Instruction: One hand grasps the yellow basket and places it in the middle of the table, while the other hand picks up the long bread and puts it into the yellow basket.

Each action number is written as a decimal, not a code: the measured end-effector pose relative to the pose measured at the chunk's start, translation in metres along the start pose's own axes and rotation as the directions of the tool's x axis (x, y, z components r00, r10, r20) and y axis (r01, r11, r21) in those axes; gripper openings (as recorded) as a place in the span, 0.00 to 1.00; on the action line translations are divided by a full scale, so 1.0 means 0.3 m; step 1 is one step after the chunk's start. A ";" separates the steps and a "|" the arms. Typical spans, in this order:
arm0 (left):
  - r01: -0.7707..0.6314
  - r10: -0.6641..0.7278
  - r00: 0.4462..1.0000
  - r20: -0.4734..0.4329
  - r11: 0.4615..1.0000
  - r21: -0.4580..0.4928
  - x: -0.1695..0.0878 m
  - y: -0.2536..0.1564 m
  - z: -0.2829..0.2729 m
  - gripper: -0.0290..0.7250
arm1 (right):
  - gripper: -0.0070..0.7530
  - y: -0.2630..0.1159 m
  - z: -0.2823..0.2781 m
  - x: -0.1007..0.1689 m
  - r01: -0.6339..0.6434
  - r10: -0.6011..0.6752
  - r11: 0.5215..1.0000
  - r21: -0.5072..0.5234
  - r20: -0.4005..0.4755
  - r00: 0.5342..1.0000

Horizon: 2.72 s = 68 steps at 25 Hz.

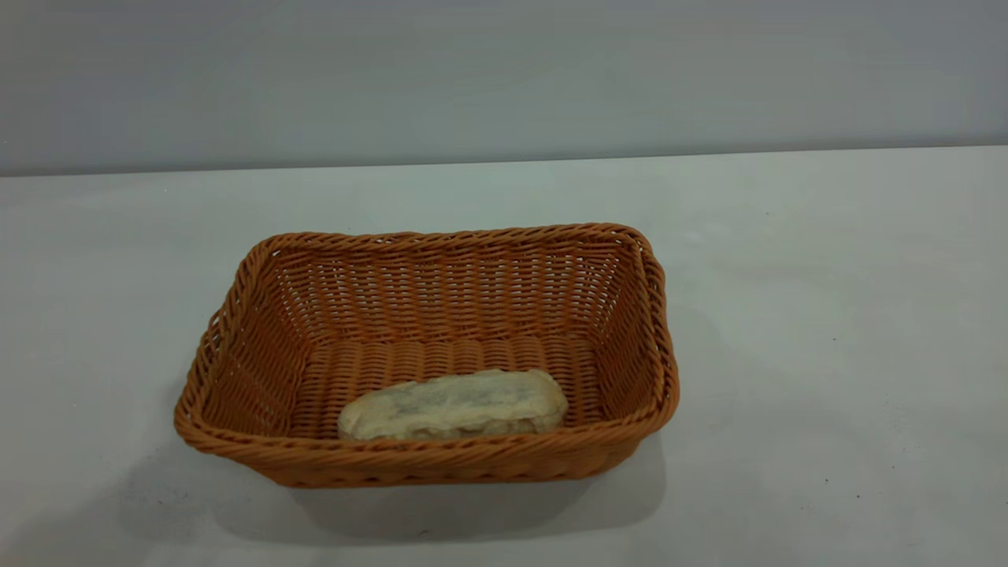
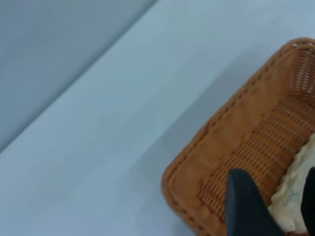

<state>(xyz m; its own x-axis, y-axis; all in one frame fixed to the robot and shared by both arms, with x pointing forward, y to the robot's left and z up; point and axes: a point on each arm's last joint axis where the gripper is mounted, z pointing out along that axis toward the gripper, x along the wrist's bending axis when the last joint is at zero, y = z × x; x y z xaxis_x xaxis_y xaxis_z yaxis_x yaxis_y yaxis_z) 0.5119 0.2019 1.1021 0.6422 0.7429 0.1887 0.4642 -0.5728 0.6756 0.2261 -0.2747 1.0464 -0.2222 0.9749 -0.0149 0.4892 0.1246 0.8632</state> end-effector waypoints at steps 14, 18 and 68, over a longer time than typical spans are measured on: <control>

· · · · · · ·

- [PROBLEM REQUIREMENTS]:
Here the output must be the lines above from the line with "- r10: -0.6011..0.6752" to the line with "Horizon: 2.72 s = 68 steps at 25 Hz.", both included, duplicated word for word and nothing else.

- [TASK RESPONSE]:
  - r10: -0.6011..0.6752
  - r11: 0.5215..1.0000
  - r21: -0.5072..0.5234
  - r20: -0.4005..0.4755
  - r00: 0.5342..1.0000

Horizon: 2.72 s = 68 steps at 25 Hz.

The answer has nothing more to it.